# Assignment
Restate the entries word for word, omitting nothing.

[Stored data entries]
[Start of section]

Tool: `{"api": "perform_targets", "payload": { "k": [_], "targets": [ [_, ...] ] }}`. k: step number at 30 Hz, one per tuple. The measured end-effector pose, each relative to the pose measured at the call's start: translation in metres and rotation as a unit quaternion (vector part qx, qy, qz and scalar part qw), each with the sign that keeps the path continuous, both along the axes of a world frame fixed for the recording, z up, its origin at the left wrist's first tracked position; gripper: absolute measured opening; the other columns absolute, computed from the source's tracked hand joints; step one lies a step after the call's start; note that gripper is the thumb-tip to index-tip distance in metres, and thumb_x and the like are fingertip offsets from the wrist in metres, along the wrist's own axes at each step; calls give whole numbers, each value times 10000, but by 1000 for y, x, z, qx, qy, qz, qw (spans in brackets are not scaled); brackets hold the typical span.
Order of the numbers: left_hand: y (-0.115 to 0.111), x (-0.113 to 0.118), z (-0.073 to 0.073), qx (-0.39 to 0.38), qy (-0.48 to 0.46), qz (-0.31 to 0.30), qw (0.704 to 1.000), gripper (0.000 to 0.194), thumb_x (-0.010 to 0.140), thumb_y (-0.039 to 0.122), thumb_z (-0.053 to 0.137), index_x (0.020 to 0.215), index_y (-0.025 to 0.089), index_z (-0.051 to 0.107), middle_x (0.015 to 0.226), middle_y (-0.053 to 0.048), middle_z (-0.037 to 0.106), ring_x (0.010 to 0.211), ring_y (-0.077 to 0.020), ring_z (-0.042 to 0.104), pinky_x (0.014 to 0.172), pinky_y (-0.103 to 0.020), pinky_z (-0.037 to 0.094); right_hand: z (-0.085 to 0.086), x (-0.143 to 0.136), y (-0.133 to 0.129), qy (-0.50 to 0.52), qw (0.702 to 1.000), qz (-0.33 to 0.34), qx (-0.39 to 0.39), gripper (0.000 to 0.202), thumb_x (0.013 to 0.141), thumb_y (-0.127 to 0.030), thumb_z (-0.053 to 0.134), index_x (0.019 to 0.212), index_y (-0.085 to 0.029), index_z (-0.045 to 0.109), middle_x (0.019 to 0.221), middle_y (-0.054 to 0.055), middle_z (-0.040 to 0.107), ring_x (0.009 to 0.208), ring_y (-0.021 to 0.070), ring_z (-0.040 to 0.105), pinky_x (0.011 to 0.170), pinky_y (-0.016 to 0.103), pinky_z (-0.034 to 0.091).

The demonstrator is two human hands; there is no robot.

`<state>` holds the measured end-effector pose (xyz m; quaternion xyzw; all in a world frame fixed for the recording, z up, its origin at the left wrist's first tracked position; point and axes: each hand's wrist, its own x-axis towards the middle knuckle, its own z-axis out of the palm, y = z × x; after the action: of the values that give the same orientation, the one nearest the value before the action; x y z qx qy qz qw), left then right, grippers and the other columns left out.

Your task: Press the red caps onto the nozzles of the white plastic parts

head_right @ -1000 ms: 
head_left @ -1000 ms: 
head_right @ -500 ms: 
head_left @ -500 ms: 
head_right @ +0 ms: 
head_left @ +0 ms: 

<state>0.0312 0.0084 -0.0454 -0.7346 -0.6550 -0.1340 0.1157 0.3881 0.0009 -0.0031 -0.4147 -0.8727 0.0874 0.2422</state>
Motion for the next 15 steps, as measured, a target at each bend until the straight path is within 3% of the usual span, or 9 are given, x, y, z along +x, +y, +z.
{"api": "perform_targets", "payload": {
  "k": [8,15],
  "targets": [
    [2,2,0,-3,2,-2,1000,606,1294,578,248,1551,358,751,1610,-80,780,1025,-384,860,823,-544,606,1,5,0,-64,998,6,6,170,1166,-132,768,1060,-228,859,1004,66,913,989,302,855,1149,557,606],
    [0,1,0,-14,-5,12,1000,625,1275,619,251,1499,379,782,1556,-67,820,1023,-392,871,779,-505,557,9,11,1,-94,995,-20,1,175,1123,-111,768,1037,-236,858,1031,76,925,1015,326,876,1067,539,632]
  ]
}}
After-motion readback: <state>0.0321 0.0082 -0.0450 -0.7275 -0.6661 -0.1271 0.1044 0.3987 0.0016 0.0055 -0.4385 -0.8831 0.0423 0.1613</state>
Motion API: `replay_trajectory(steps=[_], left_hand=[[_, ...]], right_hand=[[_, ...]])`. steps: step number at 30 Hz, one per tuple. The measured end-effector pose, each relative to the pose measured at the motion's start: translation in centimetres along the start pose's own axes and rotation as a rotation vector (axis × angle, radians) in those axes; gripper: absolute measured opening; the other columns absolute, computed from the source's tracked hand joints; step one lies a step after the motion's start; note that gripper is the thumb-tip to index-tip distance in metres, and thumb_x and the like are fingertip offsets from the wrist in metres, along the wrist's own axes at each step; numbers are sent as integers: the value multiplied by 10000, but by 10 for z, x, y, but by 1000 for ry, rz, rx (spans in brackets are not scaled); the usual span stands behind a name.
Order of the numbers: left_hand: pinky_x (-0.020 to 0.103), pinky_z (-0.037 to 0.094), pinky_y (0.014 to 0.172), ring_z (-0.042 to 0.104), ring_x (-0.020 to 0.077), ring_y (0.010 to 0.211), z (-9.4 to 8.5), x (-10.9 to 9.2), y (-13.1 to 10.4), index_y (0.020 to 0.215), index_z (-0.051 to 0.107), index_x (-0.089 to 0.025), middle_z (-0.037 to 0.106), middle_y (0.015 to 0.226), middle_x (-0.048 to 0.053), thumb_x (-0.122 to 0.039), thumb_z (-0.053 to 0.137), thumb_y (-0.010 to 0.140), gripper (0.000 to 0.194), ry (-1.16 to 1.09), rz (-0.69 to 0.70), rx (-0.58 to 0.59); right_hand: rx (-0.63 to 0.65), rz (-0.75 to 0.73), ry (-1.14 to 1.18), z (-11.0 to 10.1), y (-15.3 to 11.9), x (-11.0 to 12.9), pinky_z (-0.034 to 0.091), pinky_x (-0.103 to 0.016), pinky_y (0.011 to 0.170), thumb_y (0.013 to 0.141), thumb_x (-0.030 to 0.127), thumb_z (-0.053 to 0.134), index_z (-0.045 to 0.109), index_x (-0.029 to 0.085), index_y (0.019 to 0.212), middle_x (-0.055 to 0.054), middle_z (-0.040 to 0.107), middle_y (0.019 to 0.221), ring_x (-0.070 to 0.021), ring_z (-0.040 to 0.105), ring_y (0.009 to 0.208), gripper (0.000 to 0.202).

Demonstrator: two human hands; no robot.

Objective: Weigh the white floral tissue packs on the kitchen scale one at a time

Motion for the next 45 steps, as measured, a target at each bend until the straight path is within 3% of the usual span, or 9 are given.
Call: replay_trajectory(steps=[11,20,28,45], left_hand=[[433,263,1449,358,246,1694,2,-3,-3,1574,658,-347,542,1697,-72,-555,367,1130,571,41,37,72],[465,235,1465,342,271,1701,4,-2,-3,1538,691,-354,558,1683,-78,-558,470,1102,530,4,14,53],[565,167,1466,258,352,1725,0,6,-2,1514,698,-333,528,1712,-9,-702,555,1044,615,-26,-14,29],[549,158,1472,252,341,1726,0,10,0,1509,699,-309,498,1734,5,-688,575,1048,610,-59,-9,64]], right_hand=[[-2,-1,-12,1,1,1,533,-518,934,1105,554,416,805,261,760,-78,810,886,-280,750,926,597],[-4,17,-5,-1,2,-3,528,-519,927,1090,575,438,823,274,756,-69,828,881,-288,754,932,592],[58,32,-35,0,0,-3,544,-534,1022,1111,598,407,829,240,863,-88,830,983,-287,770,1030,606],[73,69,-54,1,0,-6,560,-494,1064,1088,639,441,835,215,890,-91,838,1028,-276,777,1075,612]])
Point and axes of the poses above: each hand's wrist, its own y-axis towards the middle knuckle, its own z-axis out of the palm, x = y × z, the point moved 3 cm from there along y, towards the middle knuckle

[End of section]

# Problem solution
Tool: `{"api": "perform_targets", "payload": { "k": [_], "targets": [ [_, ...] ] }}`. k: step number at 30 Hz, one per tuple. The measured end-effector pose, each relative to the pose measured at the call's start: translation in metres and rotation as a unit quaternion (vector part qx, qy, qz and scalar part qw), each with the sign that keeps the path continuous, both along the axes of a world frame fixed for the recording, z up, its origin at the left wrist's first tracked position; gripper: absolute measured opening; the other columns absolute, computed from the source's tracked hand joints; step one lies a step after the call's start; note that gripper is the thumb-tip to index-tip distance in metres, and thumb_x and the like are fingertip offsets from the wrist in metres, along the wrist's own axes at each step; calls give whole numbers, each value times 10000, but by 1000 for y, x, z, qx, qy, qz, qw (spans in brackets are not scaled); brackets hold the typical span.
Order of the numbers: left_hand: y (-0.115 to 0.111), x (-0.113 to 0.118), z (-0.073 to 0.073), qx (-0.39 to 0.38), qy (-0.48 to 0.46), qz (-0.31 to 0.30), qw (0.704 to 1.000), gripper (0.000 to 0.194), thumb_x (-0.010 to 0.140), thumb_y (-0.039 to 0.122), thumb_z (-0.053 to 0.137), index_x (0.020 to 0.215), index_y (-0.025 to 0.089), index_z (-0.051 to 0.107), middle_x (0.015 to 0.226), middle_y (-0.053 to 0.048), middle_z (-0.037 to 0.106), ring_x (0.010 to 0.211), ring_y (-0.077 to 0.020), ring_z (-0.042 to 0.104), pinky_x (0.014 to 0.172), pinky_y (-0.103 to 0.020), pinky_z (-0.037 to 0.094); right_hand: z (-0.085 to 0.086), x (-0.143 to 0.136), y (-0.133 to 0.129), qy (-0.50 to 0.52), qw (0.702 to 1.000), qz (-0.33 to 0.34), qx (-0.39 to 0.39), gripper (0.000 to 0.202), thumb_x (0.013 to 0.141), thumb_y (-0.127 to 0.030), thumb_z (-0.053 to 0.134), index_x (0.019 to 0.212), index_y (-0.085 to 0.029), index_z (-0.045 to 0.109), middle_x (0.019 to 0.221), middle_y (-0.054 to 0.055), middle_z (-0.040 to 0.107), ring_x (0.009 to 0.208), ring_y (-0.021 to 0.070), ring_z (-0.040 to 0.105), pinky_x (0.011 to 0.170), pinky_y (-0.016 to 0.103), pinky_z (-0.034 to 0.091).

The demonstrator is two human hands; there is no robot.

`<state>` holds the measured end-effector pose (xyz m; quaternion xyzw; all in a world frame fixed for the recording, z up, its origin at the left wrist's first tracked position; point and axes: each hand's wrist, its own x-axis towards the middle knuckle, its own z-axis out of the palm, y = z × x; after the action: of the values that give the same orientation, the one nearest the value before the action; x y z qx qy qz qw), left then right, grippers and the other columns left out.

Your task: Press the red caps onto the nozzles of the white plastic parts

head_right @ -1000 ms: 
head_left @ -1000 ms: 
head_right @ -500 ms: 
head_left @ -500 ms: 
head_right @ +0 ms: 
head_left @ +0 ms: 

<state>0.0312 0.0084 -0.0454 -0.7346 -0.6550 -0.1340 0.1157 0.3881 0.0009 -0.0031 -0.4147 -0.8727 0.0874 0.2422</state>
Motion for the next 15 steps, as measured, a target at each bend until the straight path is within 3% of the usual span, or 9 are given, x, y, z along +x, +y, +z.
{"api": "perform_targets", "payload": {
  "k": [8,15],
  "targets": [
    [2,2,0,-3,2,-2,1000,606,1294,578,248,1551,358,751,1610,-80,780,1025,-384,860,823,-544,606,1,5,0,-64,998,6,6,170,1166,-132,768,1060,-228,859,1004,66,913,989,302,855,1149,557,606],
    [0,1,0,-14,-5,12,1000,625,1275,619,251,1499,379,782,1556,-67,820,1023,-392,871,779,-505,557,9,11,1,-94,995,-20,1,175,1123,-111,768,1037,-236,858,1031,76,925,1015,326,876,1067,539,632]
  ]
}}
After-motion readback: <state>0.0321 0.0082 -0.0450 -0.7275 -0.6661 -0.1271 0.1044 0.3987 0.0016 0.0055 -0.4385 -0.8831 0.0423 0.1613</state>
Motion API: `replay_trajectory(steps=[_], left_hand=[[_, ...]], right_hand=[[_, ...]])`. steps: step number at 30 Hz, one per tuple. The measured end-effector pose, each relative to the pose measured at the motion's start: translation in centimetres along the start pose's own axes and rotation as a rotation vector (axis × angle, radians) in those axes; gripper: absolute measured opening; the other columns absolute, computed from the source's tracked hand joints; step one lies a step after the motion's start; note that gripper is the thumb-tip to index-tip distance in metres, and thumb_x and the like are fingertip offsets from the wrist in metres, along the wrist's own axes at each step; numbers are sent as integers: the value multiplied by 10000, but by 10 for z, x, y, but by 1000 for ry, rz, rx (spans in brackets are not scaled); the usual span stands behind a name.
Order of the numbers: left_hand: pinky_x (-0.020 to 0.103), pinky_z (-0.037 to 0.094), pinky_y (0.014 to 0.172), ring_z (-0.042 to 0.104), ring_x (-0.020 to 0.077), ring_y (0.010 to 0.211), z (-9.4 to 8.5), x (-10.9 to 9.2), y (-13.1 to 10.4), index_y (0.020 to 0.215), index_z (-0.051 to 0.107), index_x (-0.089 to 0.025), middle_z (-0.037 to 0.106), middle_y (0.015 to 0.226), middle_x (-0.048 to 0.053), thumb_x (-0.122 to 0.039), thumb_z (-0.053 to 0.137), thumb_y (-0.010 to 0.140), gripper (0.000 to 0.194), ry (-1.16 to 1.09), rz (-0.69 to 0.70), rx (-0.58 to 0.59); right_hand: rx (-0.63 to 0.65), rz (-0.75 to 0.73), ry (-1.14 to 1.18), z (-11.0 to 10.1), y (-15.3 to 11.9), x (-11.0 to 12.9), pinky_z (-0.034 to 0.091), pinky_x (-0.103 to 0.016), pinky_y (0.011 to 0.170), thumb_y (0.013 to 0.141), thumb_x (-0.030 to 0.127), thumb_z (-0.053 to 0.134), index_z (-0.045 to 0.109), index_x (-0.029 to 0.085), index_y (0.019 to 0.212), middle_x (-0.055 to 0.054), middle_z (-0.040 to 0.107), middle_y (0.019 to 0.221), ring_x (-0.070 to 0.021), ring_z (-0.040 to 0.105), ring_y (0.009 to 0.208), gripper (0.000 to 0.202).

Demonstrator: two human hands; no robot.

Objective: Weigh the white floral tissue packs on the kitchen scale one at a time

Motion for the next 45 steps, as measured, a target at each bend until the straight path is within 3% of the usual span, or 9 are given.
Call: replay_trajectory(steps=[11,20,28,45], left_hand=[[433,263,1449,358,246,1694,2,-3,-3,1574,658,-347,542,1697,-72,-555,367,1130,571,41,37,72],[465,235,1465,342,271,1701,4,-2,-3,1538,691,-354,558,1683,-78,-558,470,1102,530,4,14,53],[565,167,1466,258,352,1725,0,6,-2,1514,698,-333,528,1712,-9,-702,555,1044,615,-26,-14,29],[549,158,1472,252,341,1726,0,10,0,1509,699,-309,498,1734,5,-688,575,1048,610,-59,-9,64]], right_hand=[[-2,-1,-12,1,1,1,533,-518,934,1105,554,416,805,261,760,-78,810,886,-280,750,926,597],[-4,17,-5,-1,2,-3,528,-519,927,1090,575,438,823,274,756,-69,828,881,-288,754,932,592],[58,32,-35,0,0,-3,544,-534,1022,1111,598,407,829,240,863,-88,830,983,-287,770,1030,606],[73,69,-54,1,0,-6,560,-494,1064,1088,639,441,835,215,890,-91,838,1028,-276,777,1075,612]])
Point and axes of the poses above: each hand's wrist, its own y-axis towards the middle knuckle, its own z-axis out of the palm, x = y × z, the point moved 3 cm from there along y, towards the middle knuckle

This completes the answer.